Newswise — Ammonites were not in decline before their extinction, scientists have found.
The marine molluscs with coiled shells and one of palaeontology’s great icons flourished in Earth’s oceans for more than 350 million years until they died out during the same chance event that wiped out the dinosaurs 66 million years ago.
Some palaeontologists have argued that their demise was inevitable and that ammonite diversity was decreasing long before they went extinct at the end of the Cretaceous.
However new research, published today in Nature Communications and led by palaeontologists at the University of Bristol, shows that their fate was not set in stone. Instead, the final chapter in ammonite evolutionary history is more complex.
“Understanding how and why biodiversity has changed through time is very challenging,” said lead author Dr Joseph Flannery-Sutherland. “The fossil record tells us some of the story, but it is often an unreliable narrator. Patterns of diversity can just reflect patterns of sampling, essentially where and when we have found new fossil species, rather than actual biological history.
“Analysing the existing Late Cretaceous ammonite fossil record as though it were the complete, global story is probably why previous researchers have thought they were in long-term ecological decline.”
To overcome this issue, the team assembled a new database of Late Cretaceous ammonite fossils to help fill in the sampling gaps in their record. “We drew on museum collections to provide new sources of specimens rather than just relying on what had already been published,” said co-author Cameron Crossan, a 2023 graduate of the University of Bristol’s Palaeobiology MSc programme. “This way we could be sure that we were getting a more accurate picture of their biodiversity prior to their total extinction.”
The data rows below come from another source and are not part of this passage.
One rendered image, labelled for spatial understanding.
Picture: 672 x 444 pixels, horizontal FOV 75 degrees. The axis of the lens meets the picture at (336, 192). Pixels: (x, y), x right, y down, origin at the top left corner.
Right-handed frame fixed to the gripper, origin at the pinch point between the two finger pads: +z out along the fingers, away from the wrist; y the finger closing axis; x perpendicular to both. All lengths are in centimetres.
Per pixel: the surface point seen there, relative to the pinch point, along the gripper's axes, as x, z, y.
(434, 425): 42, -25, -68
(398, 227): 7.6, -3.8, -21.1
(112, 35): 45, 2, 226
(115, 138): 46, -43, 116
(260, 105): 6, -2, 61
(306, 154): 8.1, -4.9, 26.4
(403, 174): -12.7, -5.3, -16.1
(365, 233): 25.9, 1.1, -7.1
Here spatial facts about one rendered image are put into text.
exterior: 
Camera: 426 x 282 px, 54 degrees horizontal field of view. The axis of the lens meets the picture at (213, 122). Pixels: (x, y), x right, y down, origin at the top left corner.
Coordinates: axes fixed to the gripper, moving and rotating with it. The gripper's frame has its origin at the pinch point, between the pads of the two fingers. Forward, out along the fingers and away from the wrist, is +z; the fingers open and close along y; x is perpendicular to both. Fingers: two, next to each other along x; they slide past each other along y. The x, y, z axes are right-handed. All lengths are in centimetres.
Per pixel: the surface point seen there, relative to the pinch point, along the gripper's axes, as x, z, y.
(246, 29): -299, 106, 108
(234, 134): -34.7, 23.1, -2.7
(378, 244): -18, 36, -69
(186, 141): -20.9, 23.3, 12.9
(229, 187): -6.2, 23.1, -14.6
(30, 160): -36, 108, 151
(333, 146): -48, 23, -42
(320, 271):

Using their database, the team then analysed how ammonite speciation and extinction rates varied in different parts of the globe. If ammonites were in decline through the Late Cretaceous, then their extinction rates would have been generally higher than their speciation rates wherever the team looked. What the team instead found was that the balance of speciation and extinction changed both through geological time and between different geographic regions.
“These differences in ammonoid diversification around the world is a crucial part of why their Late Cretaceous story has been misunderstood,” said senior author Dr James Witts of the Natural History Museum, London. “Their fossil record in parts of North America is very well sampled, but if you looked at this alone then you might think that they were struggling, while they were actually flourishing in other regions. Their extinction really was a chance event and not an inevitable outcome.”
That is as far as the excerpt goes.